La gran mayoría se aprestó a responder que sí, que efectivamente la vida tiene un sentido, y que obviamente ese sentido era Dios. Yo les refuté diciendo que esa era una respuesta muy facilista y por demás convencional. Instantáneamente me tildaron de hereje y loco, después de todo quién era yo para malograrles las fiesta diciéndoles que cuestionen sus dogmas de fe, quién era yo para hablar de esas cosas que según dicen no se deben hablar o se deben hablar bajito, sino diosito castiga.

Pero como los ojos se han hecho para leer y la cabeza par pensar, es un ejercicio saludable razonar un poco.Los epicúreos tienen un postulado por demás interesante: ¿Qué carajo tiene que ver lo absoluto con lo condicionado? “si los dioses existen no se preocupan por nosotros”, o como diría nuestro conocido César Hildebrandt en artículo publicado el 01 de enero del 2001: “Dios no debe darnos tanta importancia, Dios no atiende a domicilio”.

La vida en sí misma, como ente independiente y efímero no tiene un sentido objetivo y absoluto como muchos creen equivocadamente.

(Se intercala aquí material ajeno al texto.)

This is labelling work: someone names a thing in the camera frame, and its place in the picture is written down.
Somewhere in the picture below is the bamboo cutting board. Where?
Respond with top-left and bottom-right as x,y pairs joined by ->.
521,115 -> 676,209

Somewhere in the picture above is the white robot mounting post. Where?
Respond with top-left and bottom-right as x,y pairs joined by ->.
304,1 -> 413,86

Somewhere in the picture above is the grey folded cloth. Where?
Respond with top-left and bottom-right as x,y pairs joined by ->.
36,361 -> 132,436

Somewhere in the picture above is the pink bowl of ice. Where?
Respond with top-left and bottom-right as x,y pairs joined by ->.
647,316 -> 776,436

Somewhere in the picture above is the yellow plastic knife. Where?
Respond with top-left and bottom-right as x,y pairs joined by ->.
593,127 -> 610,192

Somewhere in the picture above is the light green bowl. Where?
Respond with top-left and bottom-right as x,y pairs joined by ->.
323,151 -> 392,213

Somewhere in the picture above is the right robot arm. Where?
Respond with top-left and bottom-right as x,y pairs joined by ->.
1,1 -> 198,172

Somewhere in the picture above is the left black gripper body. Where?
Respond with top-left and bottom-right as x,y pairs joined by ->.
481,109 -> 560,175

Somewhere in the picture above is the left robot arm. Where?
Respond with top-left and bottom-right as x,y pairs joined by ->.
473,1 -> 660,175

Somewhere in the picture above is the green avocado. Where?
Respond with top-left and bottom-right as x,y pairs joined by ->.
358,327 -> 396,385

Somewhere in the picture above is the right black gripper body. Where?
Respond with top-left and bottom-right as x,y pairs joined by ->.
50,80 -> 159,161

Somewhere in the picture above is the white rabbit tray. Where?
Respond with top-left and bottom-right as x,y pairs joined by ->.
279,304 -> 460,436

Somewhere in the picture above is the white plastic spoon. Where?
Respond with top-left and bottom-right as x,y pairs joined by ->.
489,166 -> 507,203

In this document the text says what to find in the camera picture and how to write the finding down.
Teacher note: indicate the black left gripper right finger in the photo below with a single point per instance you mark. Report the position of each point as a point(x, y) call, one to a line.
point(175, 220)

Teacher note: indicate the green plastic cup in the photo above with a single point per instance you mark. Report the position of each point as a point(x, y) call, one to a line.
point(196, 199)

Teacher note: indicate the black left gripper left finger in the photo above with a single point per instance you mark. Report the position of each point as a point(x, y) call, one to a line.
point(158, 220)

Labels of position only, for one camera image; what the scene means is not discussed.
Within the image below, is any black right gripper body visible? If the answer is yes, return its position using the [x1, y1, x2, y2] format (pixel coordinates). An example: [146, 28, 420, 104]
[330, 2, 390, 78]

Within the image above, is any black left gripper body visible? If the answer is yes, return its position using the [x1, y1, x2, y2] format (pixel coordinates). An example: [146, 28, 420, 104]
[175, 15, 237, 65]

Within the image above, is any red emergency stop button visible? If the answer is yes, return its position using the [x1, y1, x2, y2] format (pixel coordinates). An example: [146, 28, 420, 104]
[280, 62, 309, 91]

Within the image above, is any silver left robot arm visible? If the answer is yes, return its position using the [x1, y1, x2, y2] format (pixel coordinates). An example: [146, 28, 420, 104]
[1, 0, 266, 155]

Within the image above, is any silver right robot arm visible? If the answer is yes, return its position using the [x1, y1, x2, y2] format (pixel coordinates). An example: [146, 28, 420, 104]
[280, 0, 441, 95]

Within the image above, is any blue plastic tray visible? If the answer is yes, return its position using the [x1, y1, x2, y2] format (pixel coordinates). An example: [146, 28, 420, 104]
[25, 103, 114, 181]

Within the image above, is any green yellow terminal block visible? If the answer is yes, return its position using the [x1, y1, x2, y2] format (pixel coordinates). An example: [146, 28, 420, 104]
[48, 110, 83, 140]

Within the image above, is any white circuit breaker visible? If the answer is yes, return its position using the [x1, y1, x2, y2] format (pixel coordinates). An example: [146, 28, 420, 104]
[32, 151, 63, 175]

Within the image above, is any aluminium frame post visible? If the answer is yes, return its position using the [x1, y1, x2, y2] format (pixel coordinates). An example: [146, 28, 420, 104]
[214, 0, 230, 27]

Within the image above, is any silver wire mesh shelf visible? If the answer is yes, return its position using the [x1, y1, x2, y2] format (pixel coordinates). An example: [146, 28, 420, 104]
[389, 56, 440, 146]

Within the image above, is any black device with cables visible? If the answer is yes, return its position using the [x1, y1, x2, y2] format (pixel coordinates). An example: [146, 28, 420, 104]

Y eso es muy sencillo de comprobar haciéndonos la pregunta del millón: ¿Es igual el sentido de la vida para todas las personas?. Claro que no. Si yo le preguntara a un mendigo, a un médico, o a un campesino cual es ese sentido, sus respuestas serían totalmente diferentes y hasta antagónicas

Por lo tanto no existe un sentido objetivo de la vida. Aunque el cura o el pastor de la esquina nos digan que si decimos eso, Dios nos espera al final del camino con un palo en la mano.

La tradición occidental ha sido y es sumamente castradora, sobre todo en lo que se refiere a la capacidad de cuestionarla. Nos ha convertido en una especie de Eunucos de la razón, y por lo tanto estamos durante siglos repitiendo la cantaleta del cielo y el infierno, cuando ya hemos descubierto que en el cielo están los seguidores de Neil Amstrong y hacia abajo está la China.

¿Por qué nos asusta tanto el vacío? ¿Por qué nos asusta tanto pensar?

El asunto es que pensar nos trae nuevas preguntas y nuevas complicaciones. Ya lo decía Nietzsche: “si quieres la felicidad, cree; si quieres ser un secuaz de la verdad, busca”. Y absolver la vacuidad es un tremendo esfuerzo para el ser humano, meter el cuerpo en la nada y bucear hasta buscar la orilla no es una empresa que muchos quieran iniciar.

Es así que debemos construir desde adentro aquel puente que no tenemos afuera. Y ese puente necesita de todos los ladrillos que podamos encontrar al interior de nuestra existencia; el problema está, cuando nos auscultamos y vemos la despensa vacía, el pan sin miga, el conjunto vacío, en suma, una dentrura con muchas carencias que llegado el momento nos pasa la factura, es en ese instante que comienzan a aparecer los dioses del Olimpo, las estrellas sagradas, las vírgenes que lloran, los pare de sufrir y un largo etcétera mundial.

Pero, ya sea por azar, por terquedad, por el big bang o lo que debiera serlo, mientras gocemos de este espacio para obrar, para pensar, para respirar y para reír, llorar, enamorarse, odiar, acertar o equivocarse, no tendremos uno, sino muchos sentidos y quien sabe, en un poema, en la mano tendida al caído, en una historia que contamos a nuestros hijos, en una sonrisa por la mañana, encontraremos el sentido de la vida.